09-30-2008, 11:56 PM
I'm a big beliver in egg yolks and normally do eat the whole egg but just for a few weeks i was going top try dropping some fat out of my diet wherever i can.
I have no problem training on empty. I normally have a strong coffee and some sort of stim which is currently Basic Cuts and Geranamine. A few weeks ago i added Citrulline Malate, ALCAR and Arginine to use them up before looming expiry date. This gives me energy and also great pumps since adding these 3 aminos.
I've been interested in Beta-Alanine for anti-aging purposes so i was going to just try that with Citrulline and not reorder the ALCAR and Arginine.
If anything i'd probably just add BCAA's to the Citrulline/Beta-Alanine pre workout and again between weights and cardio.
Maybe switch to an N.O. product when i get a bit leaner.
10-01-2008, 01:57 AM
To anyone who is interested, check out the nutritional profile of MACA in the PDF. This came from the manufaturers website.
I have so much of it at home with a Dec. 08 expiry so i was going to add 1 scoop of WPI (close to 0% fat and carbs) to 30g of MACA as post workout.
Other than B-vitamins it seems to cover most bases. Tastes alright to.
10-01-2008, 06:22 AM
Beta-Alanine and Citrulline Malate are two great supps for endurance.
NO is a waste of time, IMO. Tried so many, never really found one I liked, except maybe SuperPump 250
10-01-2008, 09:02 AM
MacTech you to be more of an ecto-meso I would never be successful on the same type of diet as you. Just wanted to point out that what you eat while cutting is largely dependant on body type, everybody has to find out what works for them. I am recomp eating like you and simply reducing the caloric intake but if I have to lose more quickly I have to be much more strict. Your like my old training partner (exactly the same muscle leanness and hardness) he could eat chicken wings weeks out and still get to 4% without doing any cardio. For endo's there is some pain involved...you don't have to go hungry but you do have to eat a lot of vegtables.
10-01-2008, 03:14 PM
I'm a bit of all body types.
As a kid i was tall and lean/muscular like an ecto/meso but as i got older i've found it easy to put on weight around the midsection and i find it difficult to get that real hard muscular look that i'm after. Almost like an endo/ecto.
Training and reasonable nutrition helps to keep things getting out of control though.
Being 6"1 helps with overall appearance in jeans and t-shirt but i really need to get my waist size down to be completely happy in myself. Last summer i spent most of the time inside regreting my poor diet so this year i want to be different.
The training side of things has NEVER been a problem.
I'm not interested in getting ripped but trying to get some nice lines, separation and of course abs.

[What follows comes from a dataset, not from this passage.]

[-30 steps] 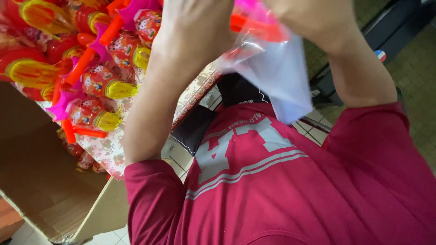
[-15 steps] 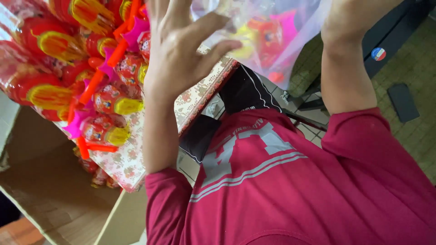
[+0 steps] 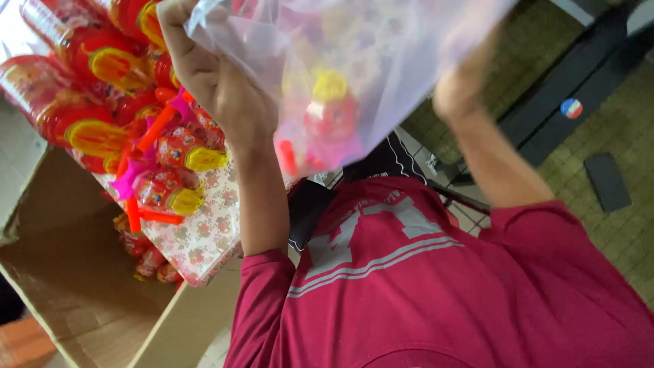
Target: Assembling decorative lanterns by fitting parts together, inserting batteries, and packaging them into plastic bags.
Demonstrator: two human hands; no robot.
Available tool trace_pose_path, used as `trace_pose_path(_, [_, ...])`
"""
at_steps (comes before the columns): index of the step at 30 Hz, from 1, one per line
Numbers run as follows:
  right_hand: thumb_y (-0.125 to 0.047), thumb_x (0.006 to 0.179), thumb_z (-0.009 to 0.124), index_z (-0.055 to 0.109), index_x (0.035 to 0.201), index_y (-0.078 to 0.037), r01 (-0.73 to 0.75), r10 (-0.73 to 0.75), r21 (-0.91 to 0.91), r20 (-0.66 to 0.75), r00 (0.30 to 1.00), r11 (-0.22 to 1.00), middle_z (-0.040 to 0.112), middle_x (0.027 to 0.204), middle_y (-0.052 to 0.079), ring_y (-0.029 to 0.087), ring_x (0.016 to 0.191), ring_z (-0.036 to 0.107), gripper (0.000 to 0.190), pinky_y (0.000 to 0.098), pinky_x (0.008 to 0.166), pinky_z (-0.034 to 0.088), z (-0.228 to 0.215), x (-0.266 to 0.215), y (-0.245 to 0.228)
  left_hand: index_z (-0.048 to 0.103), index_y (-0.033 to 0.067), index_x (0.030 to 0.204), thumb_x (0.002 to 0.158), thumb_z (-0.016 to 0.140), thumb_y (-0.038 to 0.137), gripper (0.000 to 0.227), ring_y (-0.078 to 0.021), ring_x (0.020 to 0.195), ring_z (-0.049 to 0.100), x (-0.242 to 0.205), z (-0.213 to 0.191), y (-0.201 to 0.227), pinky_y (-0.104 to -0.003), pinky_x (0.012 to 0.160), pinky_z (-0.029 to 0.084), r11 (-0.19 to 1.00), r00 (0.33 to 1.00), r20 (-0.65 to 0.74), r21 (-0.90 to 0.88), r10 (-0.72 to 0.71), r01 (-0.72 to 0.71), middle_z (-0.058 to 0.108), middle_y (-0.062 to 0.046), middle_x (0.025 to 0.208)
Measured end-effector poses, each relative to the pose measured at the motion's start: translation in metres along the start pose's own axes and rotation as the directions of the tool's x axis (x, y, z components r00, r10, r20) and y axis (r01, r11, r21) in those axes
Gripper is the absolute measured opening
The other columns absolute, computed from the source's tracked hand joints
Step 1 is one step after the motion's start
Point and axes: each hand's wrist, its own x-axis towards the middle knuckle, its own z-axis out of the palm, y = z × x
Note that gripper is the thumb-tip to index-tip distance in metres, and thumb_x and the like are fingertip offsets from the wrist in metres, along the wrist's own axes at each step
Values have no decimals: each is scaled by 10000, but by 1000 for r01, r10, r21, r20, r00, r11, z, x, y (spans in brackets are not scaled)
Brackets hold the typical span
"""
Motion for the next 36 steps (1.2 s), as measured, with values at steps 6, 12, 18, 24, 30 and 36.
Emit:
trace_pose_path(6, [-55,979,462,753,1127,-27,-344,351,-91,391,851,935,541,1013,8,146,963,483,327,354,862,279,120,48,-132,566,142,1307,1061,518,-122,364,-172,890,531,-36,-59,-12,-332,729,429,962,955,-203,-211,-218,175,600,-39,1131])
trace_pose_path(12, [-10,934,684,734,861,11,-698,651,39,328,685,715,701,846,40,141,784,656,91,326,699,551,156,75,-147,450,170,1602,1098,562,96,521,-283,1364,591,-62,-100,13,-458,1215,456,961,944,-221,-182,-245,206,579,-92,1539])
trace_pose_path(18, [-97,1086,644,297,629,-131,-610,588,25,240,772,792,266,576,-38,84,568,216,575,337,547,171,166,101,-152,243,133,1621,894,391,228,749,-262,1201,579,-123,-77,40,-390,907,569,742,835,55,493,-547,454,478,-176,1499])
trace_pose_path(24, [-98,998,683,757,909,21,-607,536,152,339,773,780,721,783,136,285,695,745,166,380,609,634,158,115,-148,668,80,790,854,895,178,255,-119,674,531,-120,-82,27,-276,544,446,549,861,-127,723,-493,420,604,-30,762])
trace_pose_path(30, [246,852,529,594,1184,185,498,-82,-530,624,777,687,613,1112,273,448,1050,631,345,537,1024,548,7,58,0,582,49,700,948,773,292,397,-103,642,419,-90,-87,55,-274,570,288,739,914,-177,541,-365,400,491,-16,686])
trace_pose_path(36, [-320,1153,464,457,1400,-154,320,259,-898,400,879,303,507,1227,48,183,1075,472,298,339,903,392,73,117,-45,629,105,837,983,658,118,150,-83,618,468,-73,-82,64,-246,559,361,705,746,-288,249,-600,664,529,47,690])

I have the drive and the knowledge and thanks to some words in this thread i now have creeping motivation so i just need to practice what i preach.

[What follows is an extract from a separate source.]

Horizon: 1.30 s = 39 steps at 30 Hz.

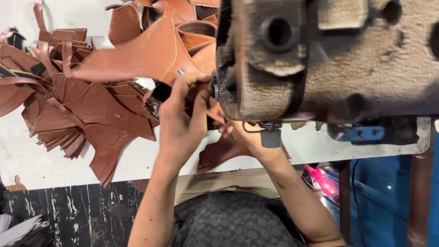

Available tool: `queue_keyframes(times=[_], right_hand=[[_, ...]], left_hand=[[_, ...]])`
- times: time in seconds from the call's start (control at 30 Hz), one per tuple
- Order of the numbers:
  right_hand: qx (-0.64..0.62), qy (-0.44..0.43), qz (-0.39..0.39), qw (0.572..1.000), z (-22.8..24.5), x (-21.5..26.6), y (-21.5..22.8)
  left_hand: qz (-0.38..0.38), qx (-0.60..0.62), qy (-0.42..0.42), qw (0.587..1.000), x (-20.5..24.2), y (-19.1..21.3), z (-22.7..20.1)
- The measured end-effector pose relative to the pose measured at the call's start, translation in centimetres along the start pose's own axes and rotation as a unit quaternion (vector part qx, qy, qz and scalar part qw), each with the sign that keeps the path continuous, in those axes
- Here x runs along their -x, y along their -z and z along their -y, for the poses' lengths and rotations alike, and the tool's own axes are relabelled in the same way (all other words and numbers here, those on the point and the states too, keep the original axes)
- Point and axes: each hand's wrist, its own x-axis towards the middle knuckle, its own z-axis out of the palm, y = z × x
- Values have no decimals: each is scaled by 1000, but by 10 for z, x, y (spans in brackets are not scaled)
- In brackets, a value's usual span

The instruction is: Stitch together brown leather shoe components using an industrial sewing machine.

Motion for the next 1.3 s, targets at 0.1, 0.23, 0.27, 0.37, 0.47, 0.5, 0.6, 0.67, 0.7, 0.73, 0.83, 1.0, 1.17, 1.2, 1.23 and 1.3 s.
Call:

Keeping my diet in check is my biggest challenge.
11-03-2008, 01:41 PM
A bit of an update if you're interested.
I decided on CKD as i am a meat lover and it's working great.

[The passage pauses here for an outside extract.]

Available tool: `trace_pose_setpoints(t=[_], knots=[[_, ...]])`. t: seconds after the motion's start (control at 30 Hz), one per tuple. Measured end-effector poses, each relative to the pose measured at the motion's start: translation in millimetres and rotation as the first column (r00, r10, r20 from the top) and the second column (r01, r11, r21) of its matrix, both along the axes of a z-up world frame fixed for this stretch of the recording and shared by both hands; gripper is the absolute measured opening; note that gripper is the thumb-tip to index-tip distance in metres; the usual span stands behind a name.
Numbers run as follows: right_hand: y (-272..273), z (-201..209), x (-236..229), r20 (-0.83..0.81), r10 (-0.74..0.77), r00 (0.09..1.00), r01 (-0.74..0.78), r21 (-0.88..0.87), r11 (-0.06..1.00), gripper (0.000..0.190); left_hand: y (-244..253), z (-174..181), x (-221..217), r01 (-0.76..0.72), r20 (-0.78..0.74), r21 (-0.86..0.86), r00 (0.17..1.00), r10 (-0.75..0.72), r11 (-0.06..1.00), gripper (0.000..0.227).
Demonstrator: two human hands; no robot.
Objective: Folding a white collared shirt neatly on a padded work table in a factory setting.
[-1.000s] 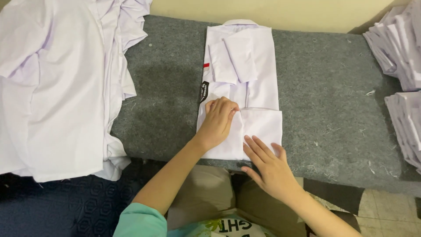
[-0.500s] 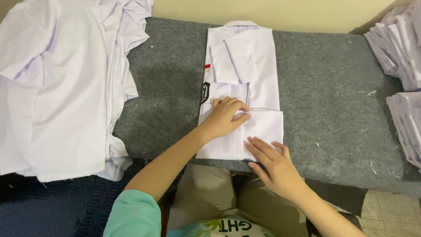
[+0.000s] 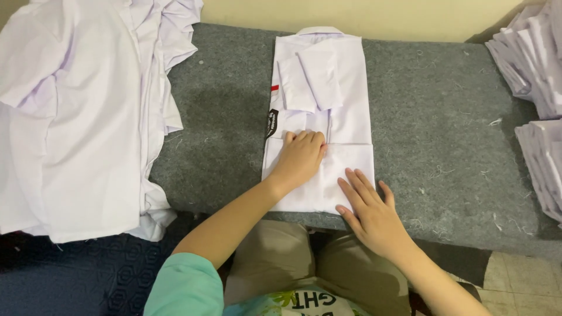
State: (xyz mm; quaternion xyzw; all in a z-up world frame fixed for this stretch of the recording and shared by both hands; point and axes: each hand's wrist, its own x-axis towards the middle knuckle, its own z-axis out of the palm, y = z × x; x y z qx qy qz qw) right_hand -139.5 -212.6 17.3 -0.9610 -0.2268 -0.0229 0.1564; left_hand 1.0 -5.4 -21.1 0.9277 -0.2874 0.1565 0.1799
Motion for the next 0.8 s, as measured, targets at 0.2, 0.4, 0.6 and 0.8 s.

I'm splitting my body up over 5 days which means one body part a day with calves and abs trained twice a week. This allows time for 30min. of incline treadmill.
3. Legs (Quads-Hams) no treadmill
I don't have the energy for HIIT like i planned but i'm really enjoying what i'm doing. It's been a bit over 4 weeks and waist size/bodyfat has come down considerably, especially the last week.
I've done keto before with a horrible first week, no energy, no strength, brain-fog etc. but have not had it once this time.
The only thing i've done differently is add Beta-Alanine, Sulbutiamine and Co.Q10.
I have WPI only for post workout, bacon and eggs an hour or so later and steak, whole eggs, green salads with mayo and green vegetables whenever i'm hungry and ONLY when i'm hungry for the rest of the day.
One carb meal on Wednesday and all day Saturday. I'm sticking to mostly good carbs though with only ONE junk meal. I've actually just ordered some Na-RALA to help with refeeds.
I'm also drinking upwards of 5 litres of water every day. This helps a LOT and i think it's keeping my muscle reasonably full.